▶ _ASSIGNMENT_
Look through the entries below and report how many lines hold the string "draw". Only the number is wanted.

▶ _EXTRACTED MATERIAL_
^^^^^^^^^^^^^^^^

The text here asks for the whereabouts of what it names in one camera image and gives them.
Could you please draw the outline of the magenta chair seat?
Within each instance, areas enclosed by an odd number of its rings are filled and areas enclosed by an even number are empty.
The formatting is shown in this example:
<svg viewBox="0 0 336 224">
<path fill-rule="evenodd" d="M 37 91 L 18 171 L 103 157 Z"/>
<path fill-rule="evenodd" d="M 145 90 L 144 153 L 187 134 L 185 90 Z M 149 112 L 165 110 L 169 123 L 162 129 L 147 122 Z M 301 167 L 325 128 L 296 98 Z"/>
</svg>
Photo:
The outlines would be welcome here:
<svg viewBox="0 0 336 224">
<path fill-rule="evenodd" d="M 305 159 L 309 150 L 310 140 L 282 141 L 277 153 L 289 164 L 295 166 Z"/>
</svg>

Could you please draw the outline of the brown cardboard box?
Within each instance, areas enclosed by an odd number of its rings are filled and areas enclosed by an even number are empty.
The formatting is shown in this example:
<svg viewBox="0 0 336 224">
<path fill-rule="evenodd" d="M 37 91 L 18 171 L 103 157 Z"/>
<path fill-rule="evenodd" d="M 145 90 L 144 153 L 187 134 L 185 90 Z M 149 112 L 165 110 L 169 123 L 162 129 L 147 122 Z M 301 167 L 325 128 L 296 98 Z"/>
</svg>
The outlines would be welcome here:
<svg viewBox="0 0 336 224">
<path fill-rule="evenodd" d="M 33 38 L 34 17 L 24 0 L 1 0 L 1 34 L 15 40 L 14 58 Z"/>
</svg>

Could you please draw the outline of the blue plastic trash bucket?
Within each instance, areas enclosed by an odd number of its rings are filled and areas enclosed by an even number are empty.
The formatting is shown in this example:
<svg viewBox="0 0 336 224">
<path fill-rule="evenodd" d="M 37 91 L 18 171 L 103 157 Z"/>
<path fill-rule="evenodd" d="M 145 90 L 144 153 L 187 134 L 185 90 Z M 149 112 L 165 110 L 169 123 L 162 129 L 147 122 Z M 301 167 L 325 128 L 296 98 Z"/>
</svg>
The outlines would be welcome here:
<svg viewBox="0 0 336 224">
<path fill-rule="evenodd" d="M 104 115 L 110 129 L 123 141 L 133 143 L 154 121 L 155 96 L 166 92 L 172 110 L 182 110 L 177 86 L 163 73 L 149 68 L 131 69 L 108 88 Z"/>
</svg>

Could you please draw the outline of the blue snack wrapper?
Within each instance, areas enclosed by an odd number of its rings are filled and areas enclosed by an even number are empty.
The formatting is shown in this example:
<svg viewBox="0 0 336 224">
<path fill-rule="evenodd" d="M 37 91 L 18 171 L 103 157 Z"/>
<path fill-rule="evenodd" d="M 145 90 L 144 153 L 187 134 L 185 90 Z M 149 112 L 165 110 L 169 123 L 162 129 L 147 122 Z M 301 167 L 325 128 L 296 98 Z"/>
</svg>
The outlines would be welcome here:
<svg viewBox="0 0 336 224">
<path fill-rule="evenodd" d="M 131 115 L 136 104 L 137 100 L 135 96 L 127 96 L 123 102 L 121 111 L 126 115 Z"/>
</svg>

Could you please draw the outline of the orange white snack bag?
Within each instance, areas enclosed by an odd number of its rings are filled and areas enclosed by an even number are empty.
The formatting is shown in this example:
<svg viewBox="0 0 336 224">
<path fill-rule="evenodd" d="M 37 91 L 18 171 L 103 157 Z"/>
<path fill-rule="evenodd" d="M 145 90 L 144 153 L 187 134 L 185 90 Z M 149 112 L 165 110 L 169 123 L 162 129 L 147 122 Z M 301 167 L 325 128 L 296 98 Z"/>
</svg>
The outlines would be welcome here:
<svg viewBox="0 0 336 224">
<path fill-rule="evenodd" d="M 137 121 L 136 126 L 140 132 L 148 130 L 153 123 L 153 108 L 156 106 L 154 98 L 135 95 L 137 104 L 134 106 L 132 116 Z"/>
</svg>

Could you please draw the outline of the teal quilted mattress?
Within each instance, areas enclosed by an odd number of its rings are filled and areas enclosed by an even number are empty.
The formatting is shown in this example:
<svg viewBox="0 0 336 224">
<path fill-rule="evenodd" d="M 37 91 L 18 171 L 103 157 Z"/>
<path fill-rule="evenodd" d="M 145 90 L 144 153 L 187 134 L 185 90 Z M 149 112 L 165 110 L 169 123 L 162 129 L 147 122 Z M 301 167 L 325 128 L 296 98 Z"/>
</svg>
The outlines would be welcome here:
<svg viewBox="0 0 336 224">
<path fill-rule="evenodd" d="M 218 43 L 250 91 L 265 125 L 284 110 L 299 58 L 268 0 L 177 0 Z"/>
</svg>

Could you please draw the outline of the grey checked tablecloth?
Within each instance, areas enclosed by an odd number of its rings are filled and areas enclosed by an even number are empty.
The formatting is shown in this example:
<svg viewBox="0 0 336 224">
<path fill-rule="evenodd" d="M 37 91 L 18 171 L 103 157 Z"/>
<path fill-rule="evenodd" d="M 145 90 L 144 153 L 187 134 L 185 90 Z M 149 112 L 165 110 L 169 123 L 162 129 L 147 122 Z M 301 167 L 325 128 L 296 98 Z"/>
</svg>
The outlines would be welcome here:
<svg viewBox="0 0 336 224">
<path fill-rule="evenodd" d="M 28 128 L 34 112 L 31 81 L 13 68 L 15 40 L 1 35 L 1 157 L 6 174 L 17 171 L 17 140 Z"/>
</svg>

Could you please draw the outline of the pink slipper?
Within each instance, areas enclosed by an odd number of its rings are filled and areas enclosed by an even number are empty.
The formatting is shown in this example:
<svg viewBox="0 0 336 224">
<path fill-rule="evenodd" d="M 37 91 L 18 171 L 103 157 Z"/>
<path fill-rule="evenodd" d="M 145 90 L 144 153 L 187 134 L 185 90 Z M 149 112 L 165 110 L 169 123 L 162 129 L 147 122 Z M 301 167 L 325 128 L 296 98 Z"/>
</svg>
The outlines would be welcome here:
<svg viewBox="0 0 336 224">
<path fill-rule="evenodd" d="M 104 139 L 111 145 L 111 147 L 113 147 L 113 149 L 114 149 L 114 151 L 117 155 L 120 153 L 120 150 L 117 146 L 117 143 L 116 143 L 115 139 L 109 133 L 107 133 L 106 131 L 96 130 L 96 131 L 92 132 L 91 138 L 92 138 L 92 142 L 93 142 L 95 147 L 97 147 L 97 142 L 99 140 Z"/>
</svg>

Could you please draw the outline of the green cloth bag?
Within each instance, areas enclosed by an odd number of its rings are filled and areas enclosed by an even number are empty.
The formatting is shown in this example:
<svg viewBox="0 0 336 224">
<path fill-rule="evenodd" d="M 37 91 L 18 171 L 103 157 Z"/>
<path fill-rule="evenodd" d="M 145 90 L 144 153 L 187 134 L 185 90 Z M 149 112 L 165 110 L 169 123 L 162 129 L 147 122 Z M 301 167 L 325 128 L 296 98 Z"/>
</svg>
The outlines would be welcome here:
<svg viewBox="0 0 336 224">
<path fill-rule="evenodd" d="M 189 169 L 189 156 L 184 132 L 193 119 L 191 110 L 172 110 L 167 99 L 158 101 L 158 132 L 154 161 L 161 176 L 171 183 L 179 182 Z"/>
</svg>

^^^^^^^^^^^^^^^^

▶ _OUTPUT BELOW_
9